All members of a county committee hailed an opening request for Miami-Dade’s long-delayed mental health center but then sent the plan to the county commission without their seal of approval because it didn’t show that the center could run five years at no added cost to taxpayers.

All agreed last week that a national opioid settlement would fund the first two years of the Miami Center for Mental Health and Recovery, which has been more than 20 years in the making, but three of the four objected that operating costs of $10 million or more for the following three years might require some tax funding.

The county has investment more than $51 million to update and equip the seven-story center, which would be used to divert and treat severely mentally ill inmates from the county jail, where about 70% of the 4,400 persons incarcerated are on the mental health caseload.

Proponents cited huge cost savings for the jail when inmates are diverted to the center, grants of aid that would flow, and a federal benefits stream that isn’t available for jail inmates as among funds that could offset any added costs of the mental health center. But after two years of using only opioid settlement money for funding, none of those revenues would be sure things. That uncertainty drew objections.

“I feel like this could be a gamechanger for the nation,” said Commissioner Roberto Gonzalez, but “how are we going to pay for this?”

Why, asked Commissioner Danielle Cohen Higgins, do the financial projections for the center show only its first two years after 20 years of planning? “What happens when those hypotheticals don’t pan out?… Where do we get the $10 million from that we know we are going to need in order to fund this incredibly noble and noteworthy project as early as three years?”

Carladenise Edwards, the county’s chief administrative officer, told commissioners that while the county expects grants to help fund the center, they aren’t firm commitments.

“We thought it was most responsible to be as conservative as possible and show a deficit because it is more than likely that inflation, not just with this program but for every single program that we run, will make the administration and the [county commission] have to make really difficult decisions over what we prioritize in future years,” Ms. Edwards said. “We are recommending that we prioritize this right now.”

Ms. Cohen Higgins pressed on with her question, asking why after 20 years the center plan does not show “$1 worth of savings…. Instead, all we see are financial deficits,” with county projections of $93 million general fund shortfall as soon as 2027. 

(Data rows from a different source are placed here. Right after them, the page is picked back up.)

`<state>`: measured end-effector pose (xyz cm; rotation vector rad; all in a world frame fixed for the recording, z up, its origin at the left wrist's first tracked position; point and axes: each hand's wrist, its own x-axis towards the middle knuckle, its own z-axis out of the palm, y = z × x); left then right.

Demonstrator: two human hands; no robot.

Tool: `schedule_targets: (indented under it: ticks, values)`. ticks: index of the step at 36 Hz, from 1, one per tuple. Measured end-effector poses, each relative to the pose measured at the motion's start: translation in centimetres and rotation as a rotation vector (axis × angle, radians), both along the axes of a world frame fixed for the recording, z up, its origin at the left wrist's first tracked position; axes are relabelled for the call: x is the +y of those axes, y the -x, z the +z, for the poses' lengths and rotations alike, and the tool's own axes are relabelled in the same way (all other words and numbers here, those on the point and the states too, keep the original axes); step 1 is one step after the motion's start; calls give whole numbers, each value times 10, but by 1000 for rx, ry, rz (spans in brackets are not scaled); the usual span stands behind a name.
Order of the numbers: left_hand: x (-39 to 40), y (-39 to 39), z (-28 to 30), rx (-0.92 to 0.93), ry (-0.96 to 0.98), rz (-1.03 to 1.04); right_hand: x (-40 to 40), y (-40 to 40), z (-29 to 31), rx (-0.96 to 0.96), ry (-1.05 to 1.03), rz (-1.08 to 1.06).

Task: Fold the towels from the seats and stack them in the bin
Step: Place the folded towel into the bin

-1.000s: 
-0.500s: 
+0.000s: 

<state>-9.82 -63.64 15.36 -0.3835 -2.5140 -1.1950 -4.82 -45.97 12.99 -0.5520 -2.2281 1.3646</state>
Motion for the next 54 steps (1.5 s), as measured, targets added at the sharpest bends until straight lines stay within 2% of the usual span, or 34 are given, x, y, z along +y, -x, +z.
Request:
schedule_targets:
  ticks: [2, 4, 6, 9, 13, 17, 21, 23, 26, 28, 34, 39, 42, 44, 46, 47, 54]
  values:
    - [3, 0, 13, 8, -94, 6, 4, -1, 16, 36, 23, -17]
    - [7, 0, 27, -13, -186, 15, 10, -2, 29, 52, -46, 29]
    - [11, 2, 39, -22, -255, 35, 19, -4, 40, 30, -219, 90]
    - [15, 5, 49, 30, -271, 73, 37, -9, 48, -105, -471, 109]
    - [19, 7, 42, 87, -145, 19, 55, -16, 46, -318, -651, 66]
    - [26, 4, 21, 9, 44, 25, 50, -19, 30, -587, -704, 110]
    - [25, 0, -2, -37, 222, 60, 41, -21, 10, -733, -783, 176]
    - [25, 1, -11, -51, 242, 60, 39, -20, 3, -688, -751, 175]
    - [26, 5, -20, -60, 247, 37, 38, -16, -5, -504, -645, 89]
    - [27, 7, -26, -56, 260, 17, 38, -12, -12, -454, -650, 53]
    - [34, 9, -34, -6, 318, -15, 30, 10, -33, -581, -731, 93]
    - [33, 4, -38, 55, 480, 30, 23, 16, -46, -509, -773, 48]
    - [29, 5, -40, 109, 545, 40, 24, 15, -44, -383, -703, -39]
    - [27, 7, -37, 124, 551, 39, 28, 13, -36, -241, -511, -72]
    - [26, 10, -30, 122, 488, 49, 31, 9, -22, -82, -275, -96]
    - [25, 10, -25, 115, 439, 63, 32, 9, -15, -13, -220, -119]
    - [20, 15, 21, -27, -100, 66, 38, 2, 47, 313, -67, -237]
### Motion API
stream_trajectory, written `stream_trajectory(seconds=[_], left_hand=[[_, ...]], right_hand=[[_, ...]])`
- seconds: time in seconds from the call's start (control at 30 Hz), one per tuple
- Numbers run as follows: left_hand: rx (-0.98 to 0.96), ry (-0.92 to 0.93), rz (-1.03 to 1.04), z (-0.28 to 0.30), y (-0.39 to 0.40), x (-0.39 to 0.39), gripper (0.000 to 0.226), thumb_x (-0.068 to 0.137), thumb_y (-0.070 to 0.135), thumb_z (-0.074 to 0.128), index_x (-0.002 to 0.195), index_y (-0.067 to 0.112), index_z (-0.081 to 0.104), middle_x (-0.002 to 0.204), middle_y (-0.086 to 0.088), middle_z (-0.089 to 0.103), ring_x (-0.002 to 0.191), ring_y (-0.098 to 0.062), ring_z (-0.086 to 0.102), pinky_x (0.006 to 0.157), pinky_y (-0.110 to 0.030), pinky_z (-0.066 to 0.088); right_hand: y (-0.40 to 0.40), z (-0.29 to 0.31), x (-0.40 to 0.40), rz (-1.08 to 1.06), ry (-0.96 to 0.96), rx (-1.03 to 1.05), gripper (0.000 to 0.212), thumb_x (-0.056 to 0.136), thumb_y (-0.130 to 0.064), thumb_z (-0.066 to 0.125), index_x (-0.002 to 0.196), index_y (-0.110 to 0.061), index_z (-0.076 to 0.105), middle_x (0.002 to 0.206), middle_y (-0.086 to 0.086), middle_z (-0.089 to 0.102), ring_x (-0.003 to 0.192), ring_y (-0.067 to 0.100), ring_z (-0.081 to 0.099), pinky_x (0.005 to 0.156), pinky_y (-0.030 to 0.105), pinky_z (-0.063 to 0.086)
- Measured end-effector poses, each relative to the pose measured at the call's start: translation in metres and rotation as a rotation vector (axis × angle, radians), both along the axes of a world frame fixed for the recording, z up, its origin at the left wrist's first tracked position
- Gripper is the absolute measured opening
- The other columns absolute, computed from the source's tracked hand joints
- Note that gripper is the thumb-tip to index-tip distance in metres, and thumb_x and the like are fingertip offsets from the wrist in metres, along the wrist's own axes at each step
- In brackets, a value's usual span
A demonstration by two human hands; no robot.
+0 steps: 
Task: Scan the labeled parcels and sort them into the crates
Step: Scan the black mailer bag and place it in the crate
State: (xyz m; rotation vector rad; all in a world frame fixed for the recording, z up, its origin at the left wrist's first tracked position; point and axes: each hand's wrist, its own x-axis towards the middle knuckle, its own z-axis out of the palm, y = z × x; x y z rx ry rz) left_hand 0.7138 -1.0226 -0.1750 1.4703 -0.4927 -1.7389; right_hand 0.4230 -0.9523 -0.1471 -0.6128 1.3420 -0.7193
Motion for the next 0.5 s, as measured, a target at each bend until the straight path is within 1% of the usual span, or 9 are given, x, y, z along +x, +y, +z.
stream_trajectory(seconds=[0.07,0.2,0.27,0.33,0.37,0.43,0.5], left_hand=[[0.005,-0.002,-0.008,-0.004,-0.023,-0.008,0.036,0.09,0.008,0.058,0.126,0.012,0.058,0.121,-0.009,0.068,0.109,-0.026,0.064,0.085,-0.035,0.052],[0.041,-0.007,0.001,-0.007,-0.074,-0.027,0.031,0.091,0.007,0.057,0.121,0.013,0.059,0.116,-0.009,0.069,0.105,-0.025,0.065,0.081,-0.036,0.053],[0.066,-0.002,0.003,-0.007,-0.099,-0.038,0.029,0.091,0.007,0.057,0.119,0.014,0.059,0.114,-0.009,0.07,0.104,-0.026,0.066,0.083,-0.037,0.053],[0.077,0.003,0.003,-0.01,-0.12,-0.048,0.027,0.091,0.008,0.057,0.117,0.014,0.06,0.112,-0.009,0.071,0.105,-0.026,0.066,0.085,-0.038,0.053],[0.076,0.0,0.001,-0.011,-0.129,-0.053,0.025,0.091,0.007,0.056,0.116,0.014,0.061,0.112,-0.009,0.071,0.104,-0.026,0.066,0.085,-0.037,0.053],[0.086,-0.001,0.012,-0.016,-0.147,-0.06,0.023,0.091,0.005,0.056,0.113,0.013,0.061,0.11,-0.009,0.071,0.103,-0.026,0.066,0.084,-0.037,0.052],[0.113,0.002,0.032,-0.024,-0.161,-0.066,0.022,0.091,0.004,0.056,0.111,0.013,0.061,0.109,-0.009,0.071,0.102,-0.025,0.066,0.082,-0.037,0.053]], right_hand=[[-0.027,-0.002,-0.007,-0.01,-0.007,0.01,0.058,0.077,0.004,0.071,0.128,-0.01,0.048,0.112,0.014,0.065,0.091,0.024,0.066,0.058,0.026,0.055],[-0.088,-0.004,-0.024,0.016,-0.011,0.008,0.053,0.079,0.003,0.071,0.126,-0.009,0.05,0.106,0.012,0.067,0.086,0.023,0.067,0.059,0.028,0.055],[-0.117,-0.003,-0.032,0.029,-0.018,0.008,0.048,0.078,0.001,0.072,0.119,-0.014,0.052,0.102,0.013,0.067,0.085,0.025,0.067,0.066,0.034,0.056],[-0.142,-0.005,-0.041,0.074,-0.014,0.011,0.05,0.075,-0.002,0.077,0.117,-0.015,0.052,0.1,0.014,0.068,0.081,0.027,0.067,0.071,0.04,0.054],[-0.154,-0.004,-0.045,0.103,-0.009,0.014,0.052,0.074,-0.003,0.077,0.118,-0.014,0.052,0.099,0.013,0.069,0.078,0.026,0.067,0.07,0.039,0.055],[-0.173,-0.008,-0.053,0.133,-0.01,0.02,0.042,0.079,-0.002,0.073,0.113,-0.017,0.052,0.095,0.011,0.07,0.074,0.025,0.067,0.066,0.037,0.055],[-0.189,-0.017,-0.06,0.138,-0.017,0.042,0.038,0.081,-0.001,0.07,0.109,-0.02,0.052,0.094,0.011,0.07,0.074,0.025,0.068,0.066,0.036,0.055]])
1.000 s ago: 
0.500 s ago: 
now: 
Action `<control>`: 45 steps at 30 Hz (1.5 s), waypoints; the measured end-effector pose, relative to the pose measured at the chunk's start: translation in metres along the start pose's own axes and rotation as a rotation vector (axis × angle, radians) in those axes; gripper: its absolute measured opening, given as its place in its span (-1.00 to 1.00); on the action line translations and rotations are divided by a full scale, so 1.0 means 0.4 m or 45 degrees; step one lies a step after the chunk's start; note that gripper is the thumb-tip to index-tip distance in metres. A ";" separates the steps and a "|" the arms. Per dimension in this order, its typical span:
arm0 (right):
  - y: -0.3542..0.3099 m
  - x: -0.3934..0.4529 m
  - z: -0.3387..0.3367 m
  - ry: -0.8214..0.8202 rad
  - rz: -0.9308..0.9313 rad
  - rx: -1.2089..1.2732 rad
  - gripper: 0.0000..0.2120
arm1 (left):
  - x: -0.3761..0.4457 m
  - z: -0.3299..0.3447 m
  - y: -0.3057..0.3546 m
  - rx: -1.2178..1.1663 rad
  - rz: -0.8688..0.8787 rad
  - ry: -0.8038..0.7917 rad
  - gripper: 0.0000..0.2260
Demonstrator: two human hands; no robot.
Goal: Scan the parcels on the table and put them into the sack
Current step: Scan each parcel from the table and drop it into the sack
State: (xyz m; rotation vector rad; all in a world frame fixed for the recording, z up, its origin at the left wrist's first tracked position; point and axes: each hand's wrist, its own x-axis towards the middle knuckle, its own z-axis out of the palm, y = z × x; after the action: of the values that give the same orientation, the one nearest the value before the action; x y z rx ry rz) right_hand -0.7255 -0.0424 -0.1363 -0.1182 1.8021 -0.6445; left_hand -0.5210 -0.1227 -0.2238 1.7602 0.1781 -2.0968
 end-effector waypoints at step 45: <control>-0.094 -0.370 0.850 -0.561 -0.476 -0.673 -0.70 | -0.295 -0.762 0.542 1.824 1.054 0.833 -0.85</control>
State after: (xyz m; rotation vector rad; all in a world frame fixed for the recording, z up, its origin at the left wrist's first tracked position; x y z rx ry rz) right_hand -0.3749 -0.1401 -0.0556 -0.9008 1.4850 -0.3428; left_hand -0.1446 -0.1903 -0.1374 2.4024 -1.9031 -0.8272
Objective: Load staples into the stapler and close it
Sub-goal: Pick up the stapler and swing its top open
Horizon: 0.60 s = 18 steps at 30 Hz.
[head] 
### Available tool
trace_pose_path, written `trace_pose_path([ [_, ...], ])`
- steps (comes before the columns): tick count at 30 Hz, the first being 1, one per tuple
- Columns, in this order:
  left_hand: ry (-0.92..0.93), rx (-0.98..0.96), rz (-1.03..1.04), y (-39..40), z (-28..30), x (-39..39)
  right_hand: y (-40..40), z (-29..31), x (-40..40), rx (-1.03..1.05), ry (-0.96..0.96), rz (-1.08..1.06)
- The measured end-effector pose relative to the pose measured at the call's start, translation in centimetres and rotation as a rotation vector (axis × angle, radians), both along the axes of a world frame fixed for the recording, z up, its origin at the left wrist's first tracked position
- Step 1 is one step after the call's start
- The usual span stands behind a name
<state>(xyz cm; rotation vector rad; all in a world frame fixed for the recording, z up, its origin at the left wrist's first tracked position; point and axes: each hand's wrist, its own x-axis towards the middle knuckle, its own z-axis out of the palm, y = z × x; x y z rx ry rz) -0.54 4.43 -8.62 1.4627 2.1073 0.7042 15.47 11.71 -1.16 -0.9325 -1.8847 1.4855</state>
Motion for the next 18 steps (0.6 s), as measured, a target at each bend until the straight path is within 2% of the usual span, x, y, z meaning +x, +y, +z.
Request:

Among promised funds to help the center. Rick Beasley, executive director of CareerSource South Florida, told commissioners his organization plans to spend $1 million in the building for employment training services for patients. Former Judge Steve Leifman, who has made the center his two-decade-long cause, cited City of Miami pledges for the center. Appropriations Committee head Raquel Regalado said Miami Beach also has pledged to aid the center.

In the end, the committee sent the legislation that would open the center to the full county commission without its recommendation with the understanding that the pledges from Miami and Miami Beach had to be in hand before a final vote and that some form of financial calculation of economic benefits would be attached to the legislation.